START GIVEN MATERIAL
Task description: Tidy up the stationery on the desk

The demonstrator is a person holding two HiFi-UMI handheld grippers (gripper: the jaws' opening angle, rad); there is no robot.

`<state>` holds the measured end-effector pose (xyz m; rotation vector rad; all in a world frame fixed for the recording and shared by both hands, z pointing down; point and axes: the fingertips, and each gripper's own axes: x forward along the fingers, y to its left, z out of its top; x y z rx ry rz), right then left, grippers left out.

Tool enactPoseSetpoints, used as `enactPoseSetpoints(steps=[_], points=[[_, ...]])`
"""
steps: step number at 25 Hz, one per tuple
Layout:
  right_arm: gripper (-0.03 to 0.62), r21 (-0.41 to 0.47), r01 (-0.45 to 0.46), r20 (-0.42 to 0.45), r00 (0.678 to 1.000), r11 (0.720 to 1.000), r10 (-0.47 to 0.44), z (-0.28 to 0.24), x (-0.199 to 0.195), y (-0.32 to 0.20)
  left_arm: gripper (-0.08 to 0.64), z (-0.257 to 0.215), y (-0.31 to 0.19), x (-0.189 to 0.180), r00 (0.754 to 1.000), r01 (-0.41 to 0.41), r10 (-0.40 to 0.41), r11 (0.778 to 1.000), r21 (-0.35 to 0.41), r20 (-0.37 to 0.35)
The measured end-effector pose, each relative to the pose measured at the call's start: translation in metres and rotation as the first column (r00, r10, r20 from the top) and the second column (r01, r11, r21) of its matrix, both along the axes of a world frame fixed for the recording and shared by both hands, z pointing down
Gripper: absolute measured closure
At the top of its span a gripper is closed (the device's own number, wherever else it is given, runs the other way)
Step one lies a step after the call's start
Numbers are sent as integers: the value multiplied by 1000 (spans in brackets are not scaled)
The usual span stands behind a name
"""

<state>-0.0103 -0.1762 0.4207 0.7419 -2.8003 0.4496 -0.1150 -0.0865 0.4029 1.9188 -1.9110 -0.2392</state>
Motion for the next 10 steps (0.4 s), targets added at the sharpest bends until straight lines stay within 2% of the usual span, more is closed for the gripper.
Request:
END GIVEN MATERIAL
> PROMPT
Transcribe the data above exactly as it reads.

> TASK RESPONSE
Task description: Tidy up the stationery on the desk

The demonstrator is a person holding two HiFi-UMI handheld grippers (gripper: the jaws' opening angle, rad); there is no robot.

`<state>` holds the measured end-effector pose (xyz m; rotation vector rad; all in a world frame fixed for the recording and shared by both hands, z pointing down; point and axes: the fingertips, and each gripper's own axes: x forward along the fingers, y to its left, z out of its top; x y z rx ry rz), right then left, grippers left out.

Tool enactPoseSetpoints, used as `enactPoseSetpoints(steps=[_], points=[[_, ...]])`
"""
steps: step number at 25 Hz, one per tuple
Layout:
  right_arm: gripper (-0.03 to 0.62), r21 (-0.41 to 0.47), r01 (-0.45 to 0.46), r20 (-0.42 to 0.45), r00 (0.678 to 1.000), r11 (0.720 to 1.000), r10 (-0.47 to 0.44), z (-0.28 to 0.24), x (-0.199 to 0.195), y (-0.32 to 0.20)
  left_arm: gripper (-0.08 to 0.64), z (-0.257 to 0.215), y (-0.31 to 0.19), x (-0.189 to 0.180), r00 (0.754 to 1.000), r01 (-0.41 to 0.41), r10 (-0.40 to 0.41), r11 (0.778 to 1.000), r21 (-0.35 to 0.41), r20 (-0.37 to 0.35)
The measured end-effector pose, each relative to the pose measured at the call's start: translation in metres and rotation as the first column (r00, r10, r20 from the top) and the second column (r01, r11, r21) of its matrix, both along the axes of a world frame fixed for the recording and shared by both hands, z pointing down
Gripper: absolute measured closure
At the top of its span a gripper is closed (the device's own number, wherever else it is given, runs the other way)
Step one lies a step after the call's start
Numbers are sent as integers: the value multiplied by 1000 (spans in brackets are not scaled)
The usual span stands behind a name
"""

<state>-0.0103 -0.1762 0.4207 0.7419 -2.8003 0.4496 -0.1150 -0.0865 0.4029 1.9188 -1.9110 -0.2392</state>
Motion for the next 10 steps (0.4 s), targets added at the sharpest bends until straight lines stay within 2% of the usual span, more is closed for the gripper.
Request:

The exercise requires no further work.